Using Kaggle API for Google Colaboratory

Timm Derrickson
3 min readApr 1, 2018

--

If you are working on machine learning, and you don’t have the resources to set up a GPU or pay for AWS (Amazon Web Services) then you are probably using Colaboratory . If you are not using Colaboratory, then I highly recommend you check it out! Colaboratory is essentially a way to use a Jupyter Notebook through your Google Drive account and run the notebook on a GPU. Also, it is completely free!

Here is a great article on getting started with the GPU on Colabratory: https://medium.com/deep-learning-turkey/google-colab-free-gpu-tutorial-e113627b9f5d

Now that you have Colabratory up and running on the GPU, you are going to want to start working on building models that will change the world with machine learning!

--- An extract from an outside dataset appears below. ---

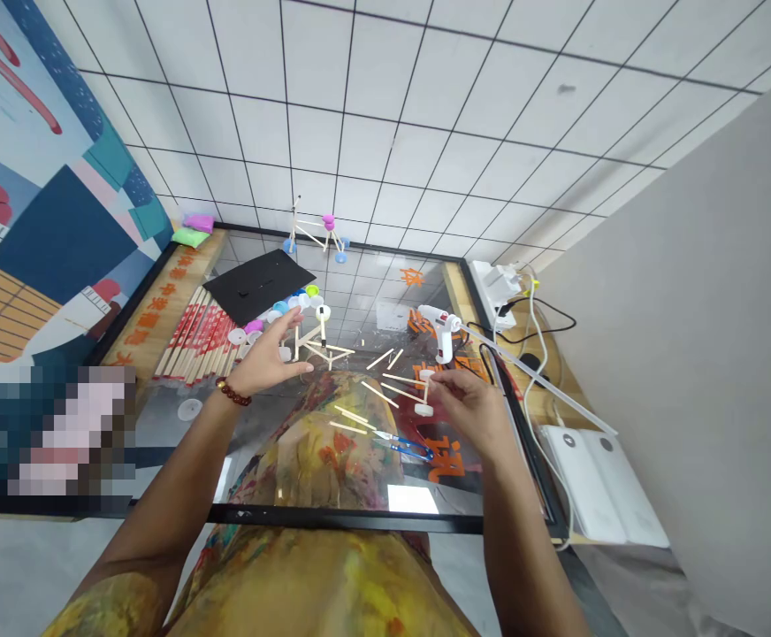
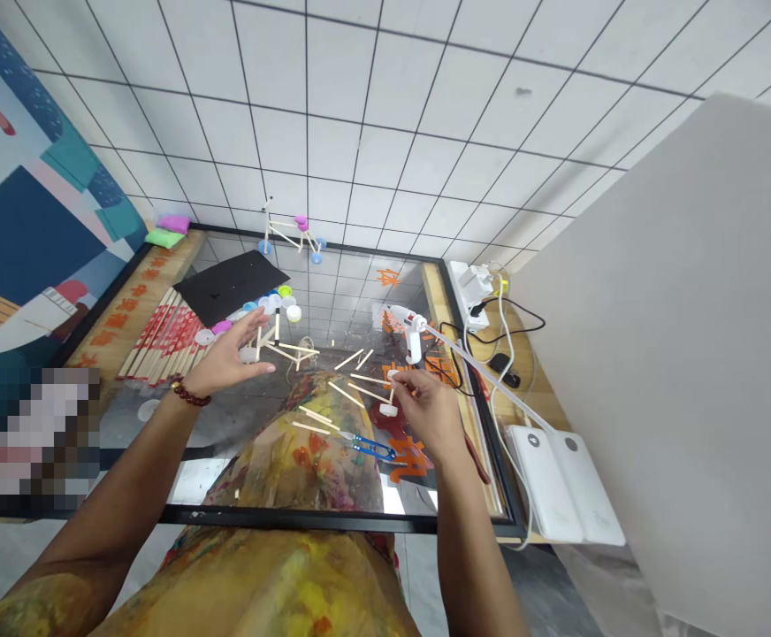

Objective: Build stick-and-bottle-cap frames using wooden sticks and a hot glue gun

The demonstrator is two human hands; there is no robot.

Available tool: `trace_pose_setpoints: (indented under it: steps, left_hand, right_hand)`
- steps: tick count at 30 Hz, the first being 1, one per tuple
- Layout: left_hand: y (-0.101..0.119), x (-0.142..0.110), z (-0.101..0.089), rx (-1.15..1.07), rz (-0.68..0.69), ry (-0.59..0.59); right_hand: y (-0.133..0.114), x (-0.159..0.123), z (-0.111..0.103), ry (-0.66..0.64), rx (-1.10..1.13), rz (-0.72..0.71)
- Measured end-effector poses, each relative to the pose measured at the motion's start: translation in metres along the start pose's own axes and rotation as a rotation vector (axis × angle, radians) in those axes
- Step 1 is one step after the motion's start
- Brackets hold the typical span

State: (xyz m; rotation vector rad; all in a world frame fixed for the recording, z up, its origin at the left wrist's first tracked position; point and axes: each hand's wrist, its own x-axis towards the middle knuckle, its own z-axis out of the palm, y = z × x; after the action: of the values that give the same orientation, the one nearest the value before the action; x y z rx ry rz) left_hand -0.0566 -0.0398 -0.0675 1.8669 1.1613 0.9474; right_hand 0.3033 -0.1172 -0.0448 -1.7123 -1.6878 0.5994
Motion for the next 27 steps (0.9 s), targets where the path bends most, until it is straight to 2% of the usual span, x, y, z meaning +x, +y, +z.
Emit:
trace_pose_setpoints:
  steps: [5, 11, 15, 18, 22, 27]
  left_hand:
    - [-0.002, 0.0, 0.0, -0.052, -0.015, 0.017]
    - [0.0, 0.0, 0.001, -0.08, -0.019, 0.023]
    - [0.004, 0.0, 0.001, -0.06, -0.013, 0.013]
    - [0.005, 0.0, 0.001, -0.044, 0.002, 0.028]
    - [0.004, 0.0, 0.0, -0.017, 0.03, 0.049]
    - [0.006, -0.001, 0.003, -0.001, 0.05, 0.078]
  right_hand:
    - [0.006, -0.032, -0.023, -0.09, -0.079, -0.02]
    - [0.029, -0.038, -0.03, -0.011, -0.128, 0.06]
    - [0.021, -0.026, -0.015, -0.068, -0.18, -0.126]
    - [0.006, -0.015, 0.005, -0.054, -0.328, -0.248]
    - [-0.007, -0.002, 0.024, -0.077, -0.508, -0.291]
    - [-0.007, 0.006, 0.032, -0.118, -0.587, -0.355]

If you aren’t ready for that yet, then you might want to do some practicing. One of the best ways to practice machine learning on real datasets is to enter Kaggle competitions. Kaggle is a site that hosts machine learning competitions to practice building models, or to compete for cash prizes!

One problem you might run into is how to get the competition data from Kaggle onto Colaboratory and vica versa. Kaggle has built an API to fix that very problem.

Here is a very simple example of how to use the Colabratory in conjunction with the Kaggle to get the data for the Titanic: Machine Learning from Disaster competition.

First, install the Kaggle library.

!pip install kaggle

This will allow you to interact with the Kaggle API.

To use the Kaggle API, you have to create a Kaggle account. Once you have logged in, you will have to go to the ‘My Account’ section on your profile. Then you will have to click on ‘Create New API Token’ to use the Kaggle API. The ‘Create New API Token’ button will trigger a download of a file called ‘kaggle.json’. This file has the credentials of your API token for your account.

Put this json file in your Google Drive so that Colaboratory can find your credentials. Use the code below in Colaboratory to get access to the Kaggle API.

You will be prompted to follow a link, give access to your Google Drive and enter a verification code for the API to work. Next you will follow the link, grant access, copy the verification code, paste in the text box just after “Enter Verification Code:” and hit enter.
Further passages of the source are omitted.